My arrival at the Sun was at half past eleven, with me finding it to be very busy already.  It had been open since ten.  My arrival an hour and a half later led to me being turned away at first.  So its landlord was bade farewell and told my luck would be tried again later this week.  I wished him well and said it was good to have him back.  Then came a shout for me to come back as a seat had become available and it meant me being able to buy my first cask pint of real ale for this year, at last!

It took around ten mins before receiving my pint of Gold.  But at £2.50, it didn’t bother me at all.  It was enjoyable too.  What I didn’t enjoy was how cold it started to feel outside the Sun.  So one pint was enough outside here and my way was made away, after thanking the Sun’s landlord and Vicky its busy waitress, for their hospitality.

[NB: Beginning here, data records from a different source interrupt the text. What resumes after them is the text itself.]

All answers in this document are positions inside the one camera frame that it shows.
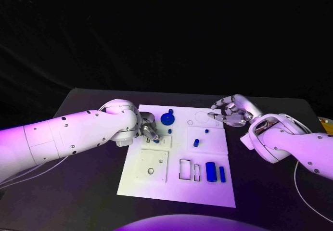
blue object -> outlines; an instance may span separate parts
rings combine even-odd
[[[199,140],[196,139],[194,143],[193,143],[193,146],[197,147],[197,145],[199,145]]]
[[[223,167],[219,167],[219,169],[220,169],[220,182],[224,183]]]
[[[168,110],[168,113],[164,113],[164,114],[161,115],[161,123],[162,123],[164,125],[171,125],[173,122],[174,122],[174,116],[173,116],[173,110],[170,109],[170,110]]]
[[[206,162],[206,181],[207,182],[216,182],[217,176],[216,176],[216,168],[213,162]]]

table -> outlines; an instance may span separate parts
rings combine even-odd
[[[89,110],[111,99],[138,104],[210,107],[217,95],[73,89],[54,117]],[[301,99],[248,97],[265,113],[285,113],[312,132],[324,132]],[[295,158],[268,163],[239,141],[248,125],[224,125],[236,208],[116,195],[126,147],[113,142],[72,155],[46,174],[13,185],[0,200],[0,227],[18,231],[112,230],[148,217],[197,214],[253,224],[269,230],[331,230],[333,224],[302,203],[294,187]],[[37,172],[59,160],[44,164]],[[333,218],[333,181],[299,166],[297,184],[312,207]]]

robotic hand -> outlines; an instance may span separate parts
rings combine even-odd
[[[240,137],[248,149],[255,149],[271,163],[291,154],[311,172],[333,180],[333,135],[311,133],[285,114],[263,114],[239,94],[216,101],[211,109],[224,103],[226,115],[210,112],[207,116],[233,127],[249,122],[248,133]]]
[[[0,131],[0,182],[20,171],[115,141],[122,147],[132,138],[158,141],[154,115],[138,112],[125,100],[112,100],[88,110]]]

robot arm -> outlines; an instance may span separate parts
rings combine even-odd
[[[88,110],[34,124],[0,131],[0,182],[20,171],[115,141],[132,144],[132,138],[155,134],[154,116],[141,114],[129,101],[112,100],[105,112]]]
[[[248,149],[255,149],[271,163],[291,154],[311,172],[333,180],[333,136],[308,134],[311,131],[305,130],[304,125],[284,114],[263,115],[239,94],[214,102],[211,109],[223,103],[227,103],[226,116],[214,113],[207,113],[207,116],[233,127],[249,122],[248,133],[240,137]]]

white cable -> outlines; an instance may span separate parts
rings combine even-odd
[[[307,131],[307,133],[311,133],[311,130],[308,129],[308,127],[297,120],[294,119],[291,116],[288,116],[286,114],[279,114],[281,116],[284,116],[286,119],[289,119],[291,122],[297,123]],[[295,182],[295,172],[297,172],[297,166],[298,166],[298,161],[295,163],[295,170],[294,170],[294,183],[295,183],[295,190],[297,190],[297,193],[298,193],[298,196],[301,198],[301,200],[304,201],[305,205],[308,206],[308,208],[327,220],[333,223],[333,221],[324,216],[320,214],[320,212],[315,211],[315,209],[308,205],[307,201],[304,200],[301,194],[299,194],[299,190],[298,190],[298,187],[297,187],[297,182]]]
[[[28,172],[31,172],[33,170],[36,170],[41,165],[37,165],[33,169],[30,169],[28,171],[26,171],[24,173],[21,173],[18,176],[15,176],[14,178],[10,178],[8,180],[2,181],[0,183],[0,185],[5,184],[7,182],[10,182],[11,180],[17,179],[18,177],[24,176]]]
[[[51,169],[62,163],[62,161],[60,161],[51,168],[49,168],[44,172],[39,173],[36,176],[33,176],[33,177],[30,177],[30,178],[27,178],[27,179],[24,179],[24,180],[20,180],[20,181],[17,181],[17,182],[14,182],[14,183],[11,183],[11,184],[2,186],[0,189],[8,187],[10,185],[14,185],[14,184],[17,184],[17,183],[21,183],[23,181],[30,180],[30,179],[34,178],[34,177],[39,177],[39,176],[43,175],[49,170],[51,170]]]
[[[308,208],[310,208],[310,209],[311,209],[327,221],[330,221],[330,222],[333,223],[333,221],[331,221],[324,215],[321,215],[321,214],[315,211],[315,209],[308,205],[308,203],[305,202],[305,200],[304,200],[304,198],[302,198],[302,196],[301,196],[301,194],[299,194],[299,190],[298,190],[298,187],[297,187],[297,183],[295,183],[295,190],[297,190],[298,195],[299,195],[299,198],[301,198],[301,200],[304,201],[304,203],[307,204]]]

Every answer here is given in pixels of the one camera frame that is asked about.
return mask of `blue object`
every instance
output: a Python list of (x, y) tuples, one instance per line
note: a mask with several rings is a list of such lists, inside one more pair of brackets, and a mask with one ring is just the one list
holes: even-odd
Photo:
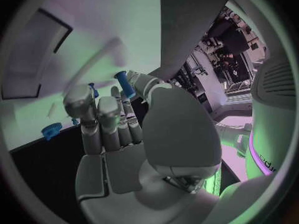
[(75, 118), (72, 118), (72, 122), (73, 122), (73, 125), (77, 125), (79, 123), (79, 121), (76, 120)]
[(99, 92), (94, 88), (95, 83), (89, 83), (88, 85), (93, 89), (95, 98), (99, 97)]
[(130, 99), (135, 96), (135, 90), (133, 87), (129, 84), (126, 76), (125, 71), (120, 71), (117, 73), (114, 78), (118, 79), (119, 83), (121, 84), (121, 87), (123, 88), (123, 91), (125, 95)]
[(46, 138), (46, 140), (49, 141), (54, 136), (58, 135), (60, 133), (61, 129), (62, 129), (61, 123), (53, 123), (53, 124), (50, 124), (49, 126), (43, 128), (41, 130), (41, 132), (44, 135), (44, 137)]

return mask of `purple light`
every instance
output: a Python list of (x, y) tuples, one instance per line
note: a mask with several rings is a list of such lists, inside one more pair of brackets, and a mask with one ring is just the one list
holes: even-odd
[(254, 150), (254, 146), (253, 146), (253, 132), (252, 131), (251, 131), (250, 136), (249, 136), (249, 150), (250, 150), (250, 153), (251, 153), (251, 156), (252, 156), (253, 160), (255, 161), (256, 165), (260, 168), (260, 170), (265, 175), (270, 175), (272, 172), (265, 166), (265, 164), (260, 159), (259, 155)]

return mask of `light strip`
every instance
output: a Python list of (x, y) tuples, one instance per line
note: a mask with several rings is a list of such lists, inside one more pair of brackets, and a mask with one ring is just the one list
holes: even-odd
[(252, 156), (253, 160), (255, 161), (256, 165), (260, 168), (260, 170), (265, 175), (270, 175), (272, 172), (265, 166), (265, 164), (262, 162), (262, 160), (260, 159), (257, 152), (254, 150), (253, 132), (252, 131), (251, 131), (250, 136), (249, 136), (249, 150), (250, 150), (250, 153), (251, 153), (251, 156)]

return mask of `vent grille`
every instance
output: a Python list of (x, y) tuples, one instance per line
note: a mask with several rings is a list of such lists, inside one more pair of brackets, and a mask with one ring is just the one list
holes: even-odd
[(266, 71), (263, 89), (264, 92), (271, 95), (294, 97), (296, 92), (290, 65), (288, 63), (279, 64)]

Next stop was a now open Rock Box.  As forecast earlier, it was busy.  Dylan put me on a table with a friendly couple I’d met in a few pubs before.  All the rest of its punters were people I’d also met before at some time in here and elsewhere.  It was good to come across familiar faces, some of whom hadn’t been seen since last year.  But what made it all feel like lockdown really was coming to an end was the arrival of those three old soaks – Brian, Bill and Dougie.  Normal service was almost resumed! It was nice to catch up with these three lads and everybody else.  By the time I left for my bus home, effects of being back drinking real ale again were starting to dim my already befuddled brain.  Most pubs probably won’t make a great deal of money until customers are back indoors next month.  But April’s outside unlocking certainly gave some of us a taste of happy days being here again.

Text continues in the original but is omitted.